Krieg spielen

Magdalena Taube, berlinergazette, 2010-03-26

Ein Kinderzimmer, DDR 1988. Meine Freundin Antje und ich streiten uns leidenschaftlich: wollen wir “Familie”, “Krieg” oder “Kaufmannsladen” spielen? Antje setzt sich durch und wir spielen “Familie”. Langweilig, kaum Spielraum, da wir nur zu zweit sind. Es endet, wie immer, mit Scheidung. Wenig später kommen meine beiden Brüder dazu. Endlich ist wieder Krieg!

Die wichtigen Situationen des Lebens werden schon im Kinderzimmer durchgespielt: Wir dreschen Phrasen, die wir von Erwachsenen oder aus Filmen aufgeschnappt haben (“Die feindliche Linie durchbrechen!”), vermischen die Sätze mit Versatzstückhandlungen, die wir aus den Nachrichten kennen (“Friedensabkommen unterzeichnen”) und fertig ist der Krieg.
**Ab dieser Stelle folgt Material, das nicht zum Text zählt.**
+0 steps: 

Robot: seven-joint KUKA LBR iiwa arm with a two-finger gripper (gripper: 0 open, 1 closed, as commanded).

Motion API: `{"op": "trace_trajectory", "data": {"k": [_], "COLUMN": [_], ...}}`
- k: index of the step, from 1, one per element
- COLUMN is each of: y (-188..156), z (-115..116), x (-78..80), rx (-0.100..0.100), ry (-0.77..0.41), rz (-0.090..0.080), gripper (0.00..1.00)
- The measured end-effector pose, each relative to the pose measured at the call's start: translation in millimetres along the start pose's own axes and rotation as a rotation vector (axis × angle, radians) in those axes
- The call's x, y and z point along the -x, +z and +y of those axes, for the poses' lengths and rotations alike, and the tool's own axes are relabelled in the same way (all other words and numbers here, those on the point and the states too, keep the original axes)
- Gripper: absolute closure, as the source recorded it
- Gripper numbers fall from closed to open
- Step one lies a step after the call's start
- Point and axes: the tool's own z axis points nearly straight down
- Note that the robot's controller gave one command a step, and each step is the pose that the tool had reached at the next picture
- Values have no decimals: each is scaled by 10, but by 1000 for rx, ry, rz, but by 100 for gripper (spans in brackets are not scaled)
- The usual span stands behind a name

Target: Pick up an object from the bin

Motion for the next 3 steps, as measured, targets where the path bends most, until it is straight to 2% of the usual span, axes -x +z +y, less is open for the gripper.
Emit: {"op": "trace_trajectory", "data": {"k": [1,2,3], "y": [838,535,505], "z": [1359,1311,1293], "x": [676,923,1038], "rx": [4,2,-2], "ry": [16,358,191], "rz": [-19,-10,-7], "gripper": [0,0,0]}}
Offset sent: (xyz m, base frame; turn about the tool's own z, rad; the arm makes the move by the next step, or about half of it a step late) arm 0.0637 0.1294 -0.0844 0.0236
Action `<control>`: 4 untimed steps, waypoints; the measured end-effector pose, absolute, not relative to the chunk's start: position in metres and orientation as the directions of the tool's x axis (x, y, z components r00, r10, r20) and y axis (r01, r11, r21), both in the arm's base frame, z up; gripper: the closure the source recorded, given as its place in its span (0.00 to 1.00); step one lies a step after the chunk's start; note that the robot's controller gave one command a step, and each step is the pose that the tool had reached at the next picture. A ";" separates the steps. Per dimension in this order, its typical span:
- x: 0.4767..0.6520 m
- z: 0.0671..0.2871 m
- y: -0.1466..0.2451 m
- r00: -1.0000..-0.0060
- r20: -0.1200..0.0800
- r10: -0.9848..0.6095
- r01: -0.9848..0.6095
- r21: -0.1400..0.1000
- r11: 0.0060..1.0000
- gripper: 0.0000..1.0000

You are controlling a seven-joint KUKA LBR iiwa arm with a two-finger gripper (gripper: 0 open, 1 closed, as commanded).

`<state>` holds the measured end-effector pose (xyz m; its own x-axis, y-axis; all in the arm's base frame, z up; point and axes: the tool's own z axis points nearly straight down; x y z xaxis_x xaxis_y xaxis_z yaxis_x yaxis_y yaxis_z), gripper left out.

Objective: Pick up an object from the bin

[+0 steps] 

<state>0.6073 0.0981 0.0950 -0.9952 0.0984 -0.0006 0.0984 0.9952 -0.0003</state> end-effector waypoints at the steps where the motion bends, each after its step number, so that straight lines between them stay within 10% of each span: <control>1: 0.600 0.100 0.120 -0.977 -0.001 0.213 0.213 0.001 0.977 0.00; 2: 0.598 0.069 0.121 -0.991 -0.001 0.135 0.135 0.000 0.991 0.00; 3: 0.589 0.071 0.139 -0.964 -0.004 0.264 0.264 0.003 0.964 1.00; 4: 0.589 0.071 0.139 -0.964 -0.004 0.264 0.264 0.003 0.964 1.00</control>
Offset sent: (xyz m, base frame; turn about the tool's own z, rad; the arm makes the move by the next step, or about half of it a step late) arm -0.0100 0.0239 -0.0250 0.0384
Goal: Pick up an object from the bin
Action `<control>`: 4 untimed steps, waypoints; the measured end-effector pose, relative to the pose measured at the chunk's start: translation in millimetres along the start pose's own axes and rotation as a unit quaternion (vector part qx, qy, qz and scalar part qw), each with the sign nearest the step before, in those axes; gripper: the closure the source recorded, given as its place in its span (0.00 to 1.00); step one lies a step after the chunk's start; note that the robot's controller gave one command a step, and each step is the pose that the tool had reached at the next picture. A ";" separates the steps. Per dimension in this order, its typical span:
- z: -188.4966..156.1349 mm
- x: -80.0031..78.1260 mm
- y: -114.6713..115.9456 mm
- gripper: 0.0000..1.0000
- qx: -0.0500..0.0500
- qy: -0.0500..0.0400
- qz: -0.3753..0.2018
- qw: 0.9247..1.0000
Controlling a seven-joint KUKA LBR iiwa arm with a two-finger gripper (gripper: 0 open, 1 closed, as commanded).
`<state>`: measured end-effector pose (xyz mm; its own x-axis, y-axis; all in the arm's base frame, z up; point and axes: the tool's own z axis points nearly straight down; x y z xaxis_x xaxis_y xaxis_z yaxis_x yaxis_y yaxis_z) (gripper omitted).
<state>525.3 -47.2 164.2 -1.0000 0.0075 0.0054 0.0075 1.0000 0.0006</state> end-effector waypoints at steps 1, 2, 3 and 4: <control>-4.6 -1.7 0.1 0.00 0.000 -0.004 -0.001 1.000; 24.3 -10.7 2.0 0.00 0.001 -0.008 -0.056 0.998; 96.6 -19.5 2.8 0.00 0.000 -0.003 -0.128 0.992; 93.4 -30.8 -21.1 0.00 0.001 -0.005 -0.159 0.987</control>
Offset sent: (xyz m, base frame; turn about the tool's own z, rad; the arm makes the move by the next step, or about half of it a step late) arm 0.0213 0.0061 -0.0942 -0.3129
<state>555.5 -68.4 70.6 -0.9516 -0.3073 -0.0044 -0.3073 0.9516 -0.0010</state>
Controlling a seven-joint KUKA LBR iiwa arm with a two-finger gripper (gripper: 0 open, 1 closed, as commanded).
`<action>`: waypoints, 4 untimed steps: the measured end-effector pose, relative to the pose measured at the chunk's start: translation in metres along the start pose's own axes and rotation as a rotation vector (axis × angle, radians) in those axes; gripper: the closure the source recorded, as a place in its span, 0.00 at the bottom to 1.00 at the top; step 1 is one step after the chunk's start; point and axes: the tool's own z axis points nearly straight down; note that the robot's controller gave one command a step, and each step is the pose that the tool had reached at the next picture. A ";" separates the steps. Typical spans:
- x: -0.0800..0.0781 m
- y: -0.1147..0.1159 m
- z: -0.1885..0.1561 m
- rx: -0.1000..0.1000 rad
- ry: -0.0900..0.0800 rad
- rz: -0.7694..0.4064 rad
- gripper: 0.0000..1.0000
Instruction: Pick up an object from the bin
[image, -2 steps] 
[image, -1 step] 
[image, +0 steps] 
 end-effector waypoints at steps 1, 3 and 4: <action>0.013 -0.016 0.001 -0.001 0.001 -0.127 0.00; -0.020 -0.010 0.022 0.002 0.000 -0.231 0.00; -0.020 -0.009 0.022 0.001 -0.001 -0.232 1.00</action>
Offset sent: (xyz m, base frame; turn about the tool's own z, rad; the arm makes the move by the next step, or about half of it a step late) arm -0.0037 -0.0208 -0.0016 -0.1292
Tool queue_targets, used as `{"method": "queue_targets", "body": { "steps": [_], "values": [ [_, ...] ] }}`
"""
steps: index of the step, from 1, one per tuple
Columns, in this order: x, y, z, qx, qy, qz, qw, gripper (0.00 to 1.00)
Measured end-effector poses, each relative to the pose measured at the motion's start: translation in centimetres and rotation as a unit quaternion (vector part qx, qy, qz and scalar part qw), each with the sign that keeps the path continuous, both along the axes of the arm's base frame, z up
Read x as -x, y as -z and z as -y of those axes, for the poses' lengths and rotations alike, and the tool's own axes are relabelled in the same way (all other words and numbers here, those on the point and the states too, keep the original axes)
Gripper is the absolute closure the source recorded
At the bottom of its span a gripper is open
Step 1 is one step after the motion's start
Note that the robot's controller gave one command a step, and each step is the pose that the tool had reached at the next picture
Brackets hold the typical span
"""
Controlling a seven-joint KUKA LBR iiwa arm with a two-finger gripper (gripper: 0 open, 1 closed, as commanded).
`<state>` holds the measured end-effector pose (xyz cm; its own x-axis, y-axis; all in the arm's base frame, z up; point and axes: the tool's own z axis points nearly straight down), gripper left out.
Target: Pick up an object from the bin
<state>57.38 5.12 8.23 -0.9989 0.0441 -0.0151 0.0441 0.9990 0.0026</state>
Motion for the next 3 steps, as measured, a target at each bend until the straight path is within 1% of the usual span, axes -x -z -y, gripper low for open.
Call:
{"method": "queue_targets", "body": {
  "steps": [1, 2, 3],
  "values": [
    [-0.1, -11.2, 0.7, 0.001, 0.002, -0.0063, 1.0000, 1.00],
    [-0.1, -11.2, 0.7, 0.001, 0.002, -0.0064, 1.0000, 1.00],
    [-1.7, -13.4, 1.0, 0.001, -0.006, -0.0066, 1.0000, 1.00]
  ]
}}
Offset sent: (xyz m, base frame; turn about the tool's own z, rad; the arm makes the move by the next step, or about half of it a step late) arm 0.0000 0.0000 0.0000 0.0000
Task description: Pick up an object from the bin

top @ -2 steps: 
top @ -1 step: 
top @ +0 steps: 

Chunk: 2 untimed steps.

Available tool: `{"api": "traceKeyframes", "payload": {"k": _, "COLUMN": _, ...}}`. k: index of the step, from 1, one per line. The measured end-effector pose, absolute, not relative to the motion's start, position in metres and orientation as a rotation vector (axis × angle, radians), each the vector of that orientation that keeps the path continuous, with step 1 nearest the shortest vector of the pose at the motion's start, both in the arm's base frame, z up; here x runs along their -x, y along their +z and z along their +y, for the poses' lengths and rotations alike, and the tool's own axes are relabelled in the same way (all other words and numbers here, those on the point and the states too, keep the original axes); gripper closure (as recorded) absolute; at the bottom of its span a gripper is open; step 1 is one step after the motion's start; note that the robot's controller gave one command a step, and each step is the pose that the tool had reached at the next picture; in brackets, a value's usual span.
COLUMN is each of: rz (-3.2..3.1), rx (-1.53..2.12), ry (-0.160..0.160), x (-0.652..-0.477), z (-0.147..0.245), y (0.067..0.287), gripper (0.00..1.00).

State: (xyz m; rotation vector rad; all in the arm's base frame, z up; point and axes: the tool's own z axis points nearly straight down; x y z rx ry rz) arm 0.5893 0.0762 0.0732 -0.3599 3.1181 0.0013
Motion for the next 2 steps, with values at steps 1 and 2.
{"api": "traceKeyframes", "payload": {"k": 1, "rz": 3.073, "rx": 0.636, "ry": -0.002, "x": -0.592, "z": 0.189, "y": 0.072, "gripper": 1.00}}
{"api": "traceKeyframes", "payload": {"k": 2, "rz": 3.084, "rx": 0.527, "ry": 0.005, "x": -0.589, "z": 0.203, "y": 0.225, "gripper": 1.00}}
Pappflugzeuge und Kartonpanzer

Wieder ein Kinderzimmer, BRD 2010. Bunte Kartons fliegen durch die Gegend, alle rennen und kreischen. Pappflugzeuge kreisen, ein Kartonpanzer planiert den Fußboden, Panzersperren klemmen sich zwischen die Menschen. Dieser Krieg ist wesentlich professioneller als mein Kinderzimmerkrieg. Es sind ja auch andere Zeiten und die Kinder sind echte Profis, man könnte auch sagen: Erwachsene.

Einer von ihnen stellt sich vor. Er heißt Alex und führt mit einer Art Anmoderation in den Abend ein – könne man überhaupt noch zwischen Zivilisten und Soldaten unterscheiden? Das Kinderzimmer ist eigentlich eine Bühne. Das Prinzip aber bleibt das Gleiche: Der aufgedrehte Alex und seine Freunde spielen Krieg. Sie haben ihre Spielsachen und Instrumente dabei und drehen so richtig auf. Genau wie meine Brüder und ich damals, haben sie Sätze einstudiert, sie lesen auch hin und wieder etwas vor. Ziemlich genial sind ihre Soldaten: aufrecht stehende Regenrinnen mit einem Eimer obendrauf.

Kriegslabor

Das WARLAB, so der Name des Bühnenkinderzimmers, ist das neue Projekt von andcompany&Co. Kein fertiges Stück, sondern eine Skizze, die das internationale Performance-Kollektiv dem Publikum am Dienstag und Mittwoch im HAU 3 zur Diskussion stellte. Ausgangspunkt für dieses work in progress ist die Auseinandersetzung mit der Theorie und Praxis neuer und alter Kriege. Wichtige Reibeflächen sind Brechts Fatzer-Fragment und seine Kriegsfibel. Im Sommer gehen andcompany&Co. mit Fatzer nach Brasilien. Die Operation heißt: FATZER BRAZ!